TASK TO CARRY OUT: What are the lines, word for word, from the line with "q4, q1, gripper" up to and including the line with "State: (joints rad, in" in the records below? Omit the pictures.

WORKING DATA:
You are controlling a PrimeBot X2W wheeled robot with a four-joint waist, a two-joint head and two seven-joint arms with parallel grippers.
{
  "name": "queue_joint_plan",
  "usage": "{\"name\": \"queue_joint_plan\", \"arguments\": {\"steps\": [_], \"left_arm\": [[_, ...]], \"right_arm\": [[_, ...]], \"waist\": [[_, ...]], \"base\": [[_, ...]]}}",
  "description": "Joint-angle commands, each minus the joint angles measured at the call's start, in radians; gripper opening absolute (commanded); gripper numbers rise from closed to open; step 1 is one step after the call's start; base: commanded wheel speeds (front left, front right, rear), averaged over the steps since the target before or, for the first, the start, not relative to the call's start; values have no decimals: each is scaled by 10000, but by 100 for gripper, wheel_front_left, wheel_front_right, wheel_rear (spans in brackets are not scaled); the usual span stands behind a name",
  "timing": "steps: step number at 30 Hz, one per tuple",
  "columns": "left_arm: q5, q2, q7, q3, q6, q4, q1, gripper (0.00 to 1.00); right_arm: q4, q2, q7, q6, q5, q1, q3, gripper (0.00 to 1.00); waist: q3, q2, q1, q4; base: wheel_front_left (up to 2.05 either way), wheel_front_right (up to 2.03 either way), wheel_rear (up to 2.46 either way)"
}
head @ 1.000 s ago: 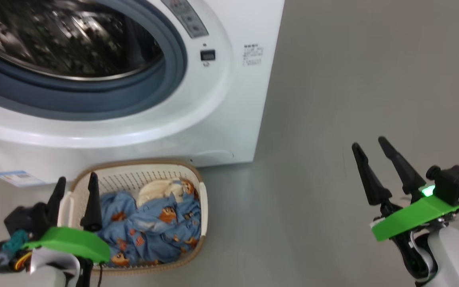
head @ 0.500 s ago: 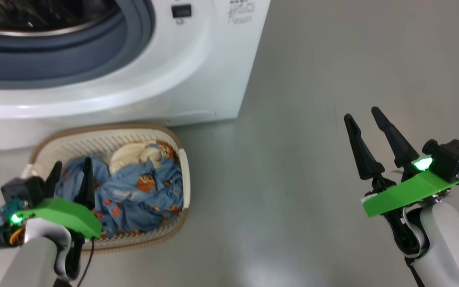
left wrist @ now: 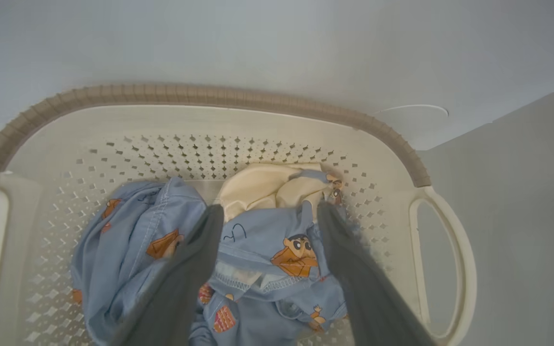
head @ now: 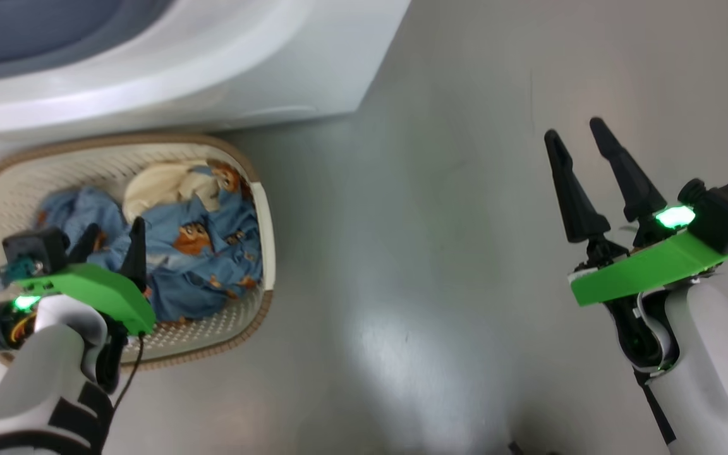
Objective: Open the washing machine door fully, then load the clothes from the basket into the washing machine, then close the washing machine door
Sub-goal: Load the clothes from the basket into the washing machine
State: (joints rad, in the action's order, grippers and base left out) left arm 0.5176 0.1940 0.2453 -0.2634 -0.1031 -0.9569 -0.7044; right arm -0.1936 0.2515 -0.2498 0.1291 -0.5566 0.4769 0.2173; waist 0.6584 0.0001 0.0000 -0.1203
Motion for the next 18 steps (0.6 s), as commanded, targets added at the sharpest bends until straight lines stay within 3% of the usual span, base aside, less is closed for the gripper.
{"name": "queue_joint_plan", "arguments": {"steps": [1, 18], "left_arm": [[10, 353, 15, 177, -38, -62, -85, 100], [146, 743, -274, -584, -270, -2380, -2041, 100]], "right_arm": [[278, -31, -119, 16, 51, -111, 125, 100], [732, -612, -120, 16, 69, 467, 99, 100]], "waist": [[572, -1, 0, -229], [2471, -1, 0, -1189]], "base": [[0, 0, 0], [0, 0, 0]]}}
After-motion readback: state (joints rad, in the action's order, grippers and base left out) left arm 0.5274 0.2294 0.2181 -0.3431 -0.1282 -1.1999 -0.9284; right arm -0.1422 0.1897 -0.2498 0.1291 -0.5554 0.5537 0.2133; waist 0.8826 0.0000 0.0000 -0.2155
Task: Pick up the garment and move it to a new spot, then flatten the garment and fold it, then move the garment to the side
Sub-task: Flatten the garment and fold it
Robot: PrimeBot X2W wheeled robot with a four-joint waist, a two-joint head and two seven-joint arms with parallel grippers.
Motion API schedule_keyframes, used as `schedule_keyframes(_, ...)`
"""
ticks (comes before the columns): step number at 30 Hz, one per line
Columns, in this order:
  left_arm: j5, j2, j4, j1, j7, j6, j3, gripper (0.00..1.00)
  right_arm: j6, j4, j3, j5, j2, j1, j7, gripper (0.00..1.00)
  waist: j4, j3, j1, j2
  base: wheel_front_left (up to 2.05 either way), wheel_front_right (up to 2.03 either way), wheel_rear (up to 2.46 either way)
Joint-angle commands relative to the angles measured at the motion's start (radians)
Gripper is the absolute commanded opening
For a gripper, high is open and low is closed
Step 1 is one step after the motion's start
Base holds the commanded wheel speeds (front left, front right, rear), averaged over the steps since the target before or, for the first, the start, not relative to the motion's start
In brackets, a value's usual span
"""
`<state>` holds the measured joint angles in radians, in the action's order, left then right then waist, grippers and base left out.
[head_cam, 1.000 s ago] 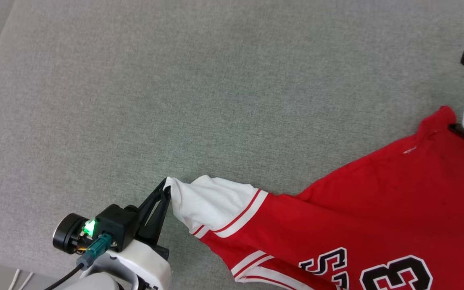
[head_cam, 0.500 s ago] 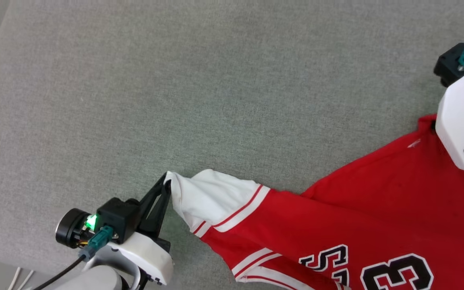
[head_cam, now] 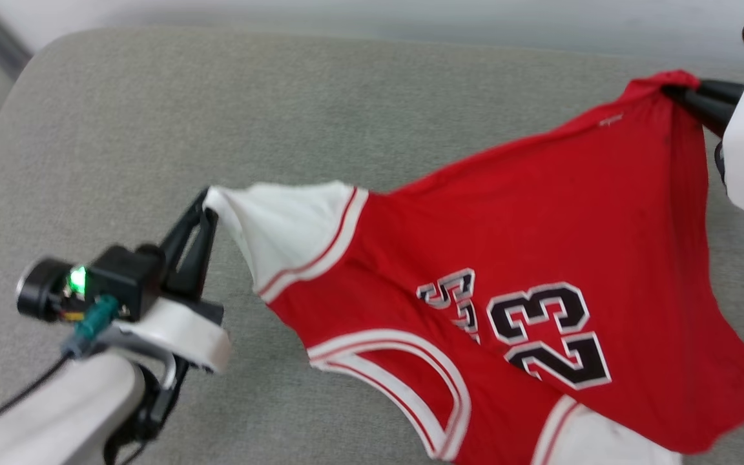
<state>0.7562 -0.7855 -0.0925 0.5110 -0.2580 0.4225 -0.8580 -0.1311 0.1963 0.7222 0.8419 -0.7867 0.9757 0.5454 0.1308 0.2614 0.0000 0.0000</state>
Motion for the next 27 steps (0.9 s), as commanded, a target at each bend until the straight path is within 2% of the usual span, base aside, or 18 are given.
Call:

RESPONSE TO THIS EXERCISE:
  "columns": "left_arm: q5, q2, q7, q3, q6, q4, q1, gripper (0.00 to 1.00); right_arm: q4, q2, q7, q6, q5, q1, q3, gripper (0.00 to 1.00); waist: q3, q2, q1, q4; base: wheel_front_left (up to 2.05 either way), wheel_front_right (up to 2.03 either way), wheel_rear (up to 2.46 either way)"
}
head @ 1.000 s ago: 
head @ 0.500 s ago: 
left wrist @ now: 
head @ now: 
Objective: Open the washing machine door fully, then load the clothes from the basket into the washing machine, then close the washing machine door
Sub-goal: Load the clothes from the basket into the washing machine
State: (joints rad, in the action's order, grippers and base left out) left arm 0.5176 0.1940 0.2453 -0.2634 -0.1031 -0.9569 -0.7044; right arm -0.1936 0.2515 -0.2498 0.1291 -0.5566 0.4769 0.2173; waist 0.6584 0.0001 0.0000 -0.1203

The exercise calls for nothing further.